In 1945 the composer wrote the score for Hitchcock’s SPELLBOUND and his hauntingly mesmerising soundtrack established him even more as a composer of worth and also garnered him an Academy Award for his efforts, in the same year Rozsa composed the music for Billy Wilders THE LOST WEEKEND and for this he employed what is probably the first electronic instrument within the score the Theremin. In 1947 the composer was awarded the Oscar for his music to George Cukor’s A DOUBLE LIFE and one year later Rozsa joined the staff at Metro Goldwyn Mayer, it is probably true to say that it was whilst at M.G.M that the composer was at his most prolific, writing the scores to such movies as QUO VADIS (1951), BEN HUR (1959), EL CID (1961) and KING OF KINGS (1962). He was awarded an Oscar for his monumental soundtrack to BEN HUR and received much acclaim for his epic score to EL CID. The latter becoming a firm favourite among numerous collectors of film music. As the Golden age of film music reached its sunset and the Silver age began to dawn film making trends and practices altered and styles of film production changed (not necessarily for the better) thus many up and coming film makers were attempting to create their own unique approaches to making movies and this did include the way in which music was utilized within film. Younger composers were beginning to break into the film music arena and although not turning their backs on the what had up till then been the traditional way of scoring movies were inventing new sounds and styles.
Rozsa however still remained busy during this period even though he had himself acknowledged that EL CID was his last major film score. The composer created a number of noteworthy scores that in many connoisseurs opinions were more worthy than the films they were intended to enhance.
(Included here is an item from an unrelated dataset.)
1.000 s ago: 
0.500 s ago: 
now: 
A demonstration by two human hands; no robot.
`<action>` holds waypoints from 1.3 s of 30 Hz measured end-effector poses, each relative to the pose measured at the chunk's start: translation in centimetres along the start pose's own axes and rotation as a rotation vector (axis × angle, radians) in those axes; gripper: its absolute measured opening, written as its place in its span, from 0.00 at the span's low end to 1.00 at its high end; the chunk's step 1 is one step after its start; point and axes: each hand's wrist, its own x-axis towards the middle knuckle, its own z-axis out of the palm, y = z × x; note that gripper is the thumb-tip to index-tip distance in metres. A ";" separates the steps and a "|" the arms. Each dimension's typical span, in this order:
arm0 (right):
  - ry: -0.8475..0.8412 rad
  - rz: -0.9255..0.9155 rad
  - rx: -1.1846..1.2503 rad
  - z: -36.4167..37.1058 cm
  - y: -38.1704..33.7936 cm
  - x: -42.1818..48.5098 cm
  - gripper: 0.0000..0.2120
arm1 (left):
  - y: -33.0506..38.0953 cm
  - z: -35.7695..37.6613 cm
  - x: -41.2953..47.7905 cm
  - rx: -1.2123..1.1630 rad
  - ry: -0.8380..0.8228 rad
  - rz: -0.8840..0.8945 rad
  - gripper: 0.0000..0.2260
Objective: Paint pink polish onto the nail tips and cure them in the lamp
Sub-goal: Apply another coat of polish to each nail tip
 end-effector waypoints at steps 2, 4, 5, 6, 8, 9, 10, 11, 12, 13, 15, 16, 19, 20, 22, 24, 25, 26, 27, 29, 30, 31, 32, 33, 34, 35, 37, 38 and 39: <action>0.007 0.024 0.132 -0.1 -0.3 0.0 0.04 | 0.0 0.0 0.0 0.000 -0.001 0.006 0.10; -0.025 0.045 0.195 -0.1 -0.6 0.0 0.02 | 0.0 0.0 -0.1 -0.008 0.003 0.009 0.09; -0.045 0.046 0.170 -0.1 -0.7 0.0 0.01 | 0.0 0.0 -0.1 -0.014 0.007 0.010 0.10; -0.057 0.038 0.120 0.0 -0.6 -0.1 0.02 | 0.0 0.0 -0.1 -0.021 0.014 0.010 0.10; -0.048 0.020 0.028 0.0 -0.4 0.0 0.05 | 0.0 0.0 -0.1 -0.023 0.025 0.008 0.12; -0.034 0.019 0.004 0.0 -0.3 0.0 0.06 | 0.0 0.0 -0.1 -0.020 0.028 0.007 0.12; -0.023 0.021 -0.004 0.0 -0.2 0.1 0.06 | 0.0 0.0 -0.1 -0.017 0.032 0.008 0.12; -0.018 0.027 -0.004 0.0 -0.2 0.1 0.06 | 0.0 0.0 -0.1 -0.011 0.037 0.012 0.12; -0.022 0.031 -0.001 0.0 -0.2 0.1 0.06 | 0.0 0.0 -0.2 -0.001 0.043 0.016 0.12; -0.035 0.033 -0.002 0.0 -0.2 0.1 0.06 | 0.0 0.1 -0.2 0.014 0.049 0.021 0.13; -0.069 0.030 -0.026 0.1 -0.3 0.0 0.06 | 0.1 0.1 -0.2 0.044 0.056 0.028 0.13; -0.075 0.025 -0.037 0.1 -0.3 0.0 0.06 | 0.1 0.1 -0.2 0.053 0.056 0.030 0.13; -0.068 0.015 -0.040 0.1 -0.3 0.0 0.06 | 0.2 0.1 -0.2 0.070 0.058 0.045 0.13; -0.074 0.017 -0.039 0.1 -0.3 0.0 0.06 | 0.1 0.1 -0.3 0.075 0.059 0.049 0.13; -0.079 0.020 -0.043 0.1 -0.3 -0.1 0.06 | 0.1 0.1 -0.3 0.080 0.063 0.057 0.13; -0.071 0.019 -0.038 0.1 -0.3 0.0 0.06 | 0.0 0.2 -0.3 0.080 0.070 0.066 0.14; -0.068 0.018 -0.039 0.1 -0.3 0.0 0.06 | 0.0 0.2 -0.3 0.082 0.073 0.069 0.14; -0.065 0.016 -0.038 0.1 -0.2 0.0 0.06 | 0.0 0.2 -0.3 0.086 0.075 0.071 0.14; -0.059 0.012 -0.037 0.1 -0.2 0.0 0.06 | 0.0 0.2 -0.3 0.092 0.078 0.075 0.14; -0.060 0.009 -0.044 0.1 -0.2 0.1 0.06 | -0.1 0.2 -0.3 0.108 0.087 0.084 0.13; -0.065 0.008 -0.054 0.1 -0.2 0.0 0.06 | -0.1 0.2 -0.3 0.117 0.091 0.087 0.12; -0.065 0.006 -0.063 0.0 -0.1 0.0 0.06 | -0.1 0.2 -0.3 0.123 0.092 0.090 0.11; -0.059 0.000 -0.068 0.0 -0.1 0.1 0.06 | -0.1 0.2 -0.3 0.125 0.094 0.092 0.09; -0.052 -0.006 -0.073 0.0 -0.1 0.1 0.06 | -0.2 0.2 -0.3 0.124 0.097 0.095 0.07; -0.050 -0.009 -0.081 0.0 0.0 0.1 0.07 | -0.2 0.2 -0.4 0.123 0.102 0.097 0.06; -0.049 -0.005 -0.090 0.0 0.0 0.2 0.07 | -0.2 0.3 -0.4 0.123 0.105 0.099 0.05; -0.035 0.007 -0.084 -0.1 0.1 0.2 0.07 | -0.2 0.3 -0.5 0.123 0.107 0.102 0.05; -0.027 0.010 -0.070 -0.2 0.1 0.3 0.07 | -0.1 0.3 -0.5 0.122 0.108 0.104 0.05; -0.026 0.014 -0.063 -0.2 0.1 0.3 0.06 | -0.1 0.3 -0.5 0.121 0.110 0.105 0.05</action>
There were also thankfully a number of production that were creditable vessels for his wonderful themes, these in my opinion included, PROVIDENCE, THE LAST EMBRACE, THE PRIVATE LIFE OF SHERLOCK HOLMES, TIME AFTER TIME and DEAD MEN DON’T WEAR PLAID, the latter title including a score that parodied Rozsa’s own style and sound that he had employed in movies such as THE NAKED CITY, THE KILLERS and BRUTE FORCE.
During the 1980,s the composer was forced to retire from writing music because of failing eyesight, he passed away on July 27th 1995 aged 88, he left behind a rich and varied tapestry of musical works and is still influencing film music in the 21st Century via his powerful, sumptuous, haunting and innovative style of composing for the motion picture industry.